__DATA RECORDS__
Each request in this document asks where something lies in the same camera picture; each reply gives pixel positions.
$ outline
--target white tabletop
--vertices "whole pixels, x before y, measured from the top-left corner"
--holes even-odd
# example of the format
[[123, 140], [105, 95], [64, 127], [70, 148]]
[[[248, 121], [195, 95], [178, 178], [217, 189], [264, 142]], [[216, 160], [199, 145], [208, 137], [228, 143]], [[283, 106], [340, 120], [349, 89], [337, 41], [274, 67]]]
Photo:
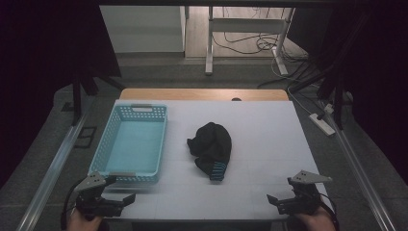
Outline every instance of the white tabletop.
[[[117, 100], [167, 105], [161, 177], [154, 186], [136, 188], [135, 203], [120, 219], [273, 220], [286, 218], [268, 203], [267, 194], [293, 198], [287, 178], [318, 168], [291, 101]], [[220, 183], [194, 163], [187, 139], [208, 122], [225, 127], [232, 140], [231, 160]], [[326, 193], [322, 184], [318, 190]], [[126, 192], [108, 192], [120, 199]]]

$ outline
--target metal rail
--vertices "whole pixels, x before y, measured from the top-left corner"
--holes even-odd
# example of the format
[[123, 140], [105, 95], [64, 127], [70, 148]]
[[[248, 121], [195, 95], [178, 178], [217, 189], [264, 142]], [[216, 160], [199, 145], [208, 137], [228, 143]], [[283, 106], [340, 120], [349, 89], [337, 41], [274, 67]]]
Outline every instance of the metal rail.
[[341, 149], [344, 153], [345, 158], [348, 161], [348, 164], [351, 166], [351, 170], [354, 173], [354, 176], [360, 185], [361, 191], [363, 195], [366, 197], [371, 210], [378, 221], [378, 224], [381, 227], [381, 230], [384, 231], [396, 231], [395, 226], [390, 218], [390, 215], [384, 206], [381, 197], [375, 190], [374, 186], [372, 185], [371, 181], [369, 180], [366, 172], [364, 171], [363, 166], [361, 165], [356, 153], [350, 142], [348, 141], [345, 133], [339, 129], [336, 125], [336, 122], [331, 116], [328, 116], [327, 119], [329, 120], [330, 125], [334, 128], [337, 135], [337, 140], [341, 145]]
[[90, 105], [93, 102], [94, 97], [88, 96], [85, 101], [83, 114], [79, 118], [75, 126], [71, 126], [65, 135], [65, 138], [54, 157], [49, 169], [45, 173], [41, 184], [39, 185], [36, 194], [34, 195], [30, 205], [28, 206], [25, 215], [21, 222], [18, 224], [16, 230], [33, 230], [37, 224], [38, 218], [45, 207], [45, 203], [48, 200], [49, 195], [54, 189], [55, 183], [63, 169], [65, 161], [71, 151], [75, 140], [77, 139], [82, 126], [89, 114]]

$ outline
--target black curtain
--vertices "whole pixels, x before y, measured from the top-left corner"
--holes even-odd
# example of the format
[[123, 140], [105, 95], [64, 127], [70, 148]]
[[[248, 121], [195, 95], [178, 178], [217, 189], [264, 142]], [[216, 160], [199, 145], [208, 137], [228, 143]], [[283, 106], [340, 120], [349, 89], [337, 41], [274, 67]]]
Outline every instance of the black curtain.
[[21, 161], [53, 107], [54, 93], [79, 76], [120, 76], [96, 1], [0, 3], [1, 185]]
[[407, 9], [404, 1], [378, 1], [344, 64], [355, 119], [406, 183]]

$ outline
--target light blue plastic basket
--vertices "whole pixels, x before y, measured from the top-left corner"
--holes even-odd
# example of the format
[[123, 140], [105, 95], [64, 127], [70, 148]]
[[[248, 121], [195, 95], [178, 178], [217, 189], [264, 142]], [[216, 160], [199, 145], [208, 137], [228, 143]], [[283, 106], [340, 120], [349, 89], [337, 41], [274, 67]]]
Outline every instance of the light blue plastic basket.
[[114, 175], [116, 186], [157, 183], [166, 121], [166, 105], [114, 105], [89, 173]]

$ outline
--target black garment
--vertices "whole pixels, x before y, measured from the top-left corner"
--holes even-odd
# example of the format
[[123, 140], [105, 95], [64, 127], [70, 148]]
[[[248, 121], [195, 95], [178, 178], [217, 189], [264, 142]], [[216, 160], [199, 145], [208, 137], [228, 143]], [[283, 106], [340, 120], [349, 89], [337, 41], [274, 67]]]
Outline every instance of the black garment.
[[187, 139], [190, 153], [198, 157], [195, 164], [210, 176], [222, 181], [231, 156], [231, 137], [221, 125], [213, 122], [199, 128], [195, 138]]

__TRY IT__
Set aside each line above that includes the string "target" and report it.

__EXERCISE RESULT__
--target white tabletop
--target metal rail
--target black curtain
--target light blue plastic basket
--target black garment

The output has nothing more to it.